Throughout the listing below, show every line in which "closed" occurs.

:: RECORDS FOR PROCESSING ::

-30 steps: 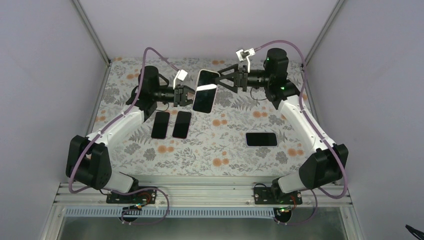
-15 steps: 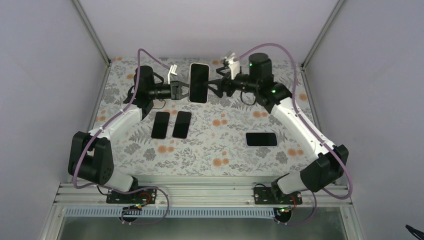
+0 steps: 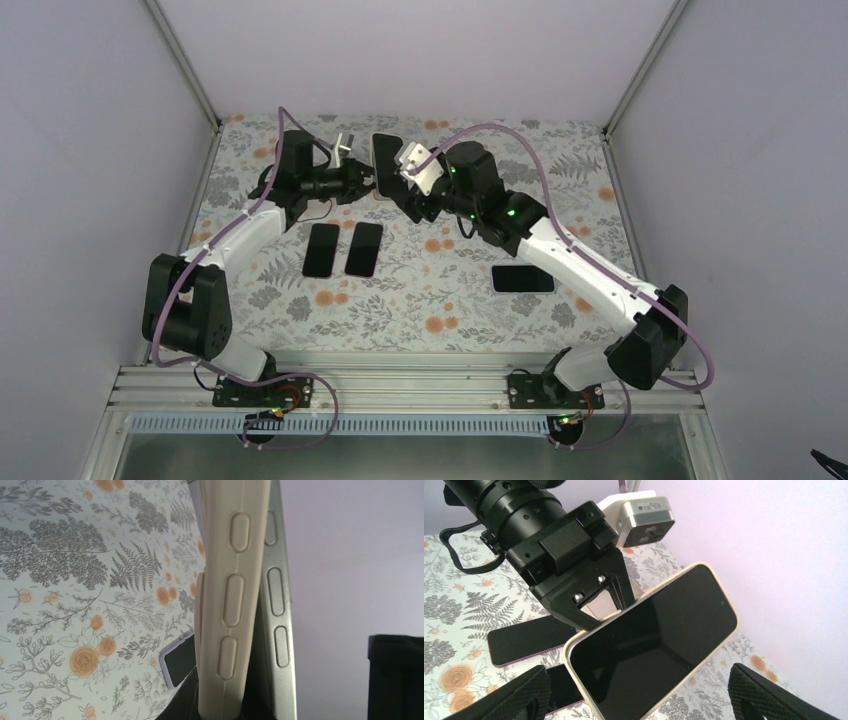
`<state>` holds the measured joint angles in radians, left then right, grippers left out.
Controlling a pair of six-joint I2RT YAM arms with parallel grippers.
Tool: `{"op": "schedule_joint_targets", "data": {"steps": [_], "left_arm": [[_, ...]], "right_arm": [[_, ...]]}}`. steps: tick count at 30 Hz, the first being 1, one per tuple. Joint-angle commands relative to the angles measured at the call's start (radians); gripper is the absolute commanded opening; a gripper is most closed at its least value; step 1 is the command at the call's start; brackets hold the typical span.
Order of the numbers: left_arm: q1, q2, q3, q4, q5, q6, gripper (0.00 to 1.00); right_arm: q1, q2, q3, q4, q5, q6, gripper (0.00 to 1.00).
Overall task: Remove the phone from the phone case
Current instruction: Remove the phone case from the phone.
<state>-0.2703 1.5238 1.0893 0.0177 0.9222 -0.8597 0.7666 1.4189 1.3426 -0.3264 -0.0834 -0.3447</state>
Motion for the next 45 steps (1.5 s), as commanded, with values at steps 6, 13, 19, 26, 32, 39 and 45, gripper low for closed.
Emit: {"op": "schedule_joint_targets", "data": {"steps": [6,13,19,26,32,39,45], "left_arm": [[0.006,0.01,0.042,0.0,-0.02,-0.037,0.02],[0.006,0.017,0.044,0.003,-0.016,-0.045,0.02],[0.005,0.023,0.041,0.008,-0.013,-0.051,0.02],[0.005,0.023,0.035,0.008,-0.014,-0.067,0.02],[0.005,0.027,0.029,0.022,-0.007,-0.089,0.02],[0.005,0.033,0.018,0.033,-0.003,-0.103,0.02],[0.008,0.035,0.004,0.022,-0.035,-0.101,0.02]], "right_arm": [[0.067,0.057,-0.006,0.075,0.125,-0.068,0.83],[0.108,0.101,-0.019,0.118,0.203,-0.079,0.83],[0.113,0.123,-0.042,0.178,0.258,-0.079,0.81],[0.124,0.157,-0.078,0.255,0.377,-0.131,0.75],[0.143,0.171,-0.147,0.387,0.508,-0.235,0.73],[0.151,0.182,-0.203,0.511,0.588,-0.34,0.54],[0.152,0.164,-0.176,0.518,0.619,-0.383,0.23]]}}
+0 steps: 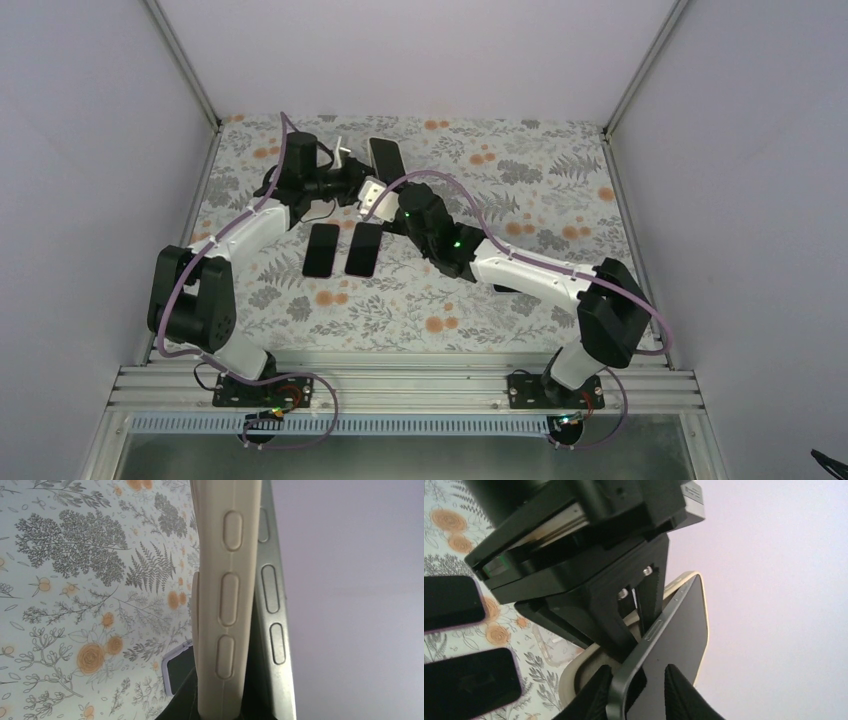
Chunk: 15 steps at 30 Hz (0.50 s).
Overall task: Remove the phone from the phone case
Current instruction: Remove the phone case from the phone.
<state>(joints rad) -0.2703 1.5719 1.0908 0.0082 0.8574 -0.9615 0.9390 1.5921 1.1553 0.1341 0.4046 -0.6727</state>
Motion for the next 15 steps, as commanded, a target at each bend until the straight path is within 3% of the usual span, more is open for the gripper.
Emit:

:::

- SOLUTION BELOW -
Tool: `{"op": "schedule_joint_targets", "data": {"steps": [_], "left_arm": [[_, ...]], "right_arm": [[_, ...]]}}`. steps: tick count at 30 Hz, the first being 1, one per tuple. Joint-angle commands relative to the angles measured at the call's start (radians); gripper is the absolute commanded opening; a gripper is most closed at its least value; step 1 is the command at the call's start; brackets hold the typical span.
Motion for the next 45 steps (1.5 s), as commanded, with values at steps 6, 13, 19, 26, 32, 39 and 45, gripper low for closed.

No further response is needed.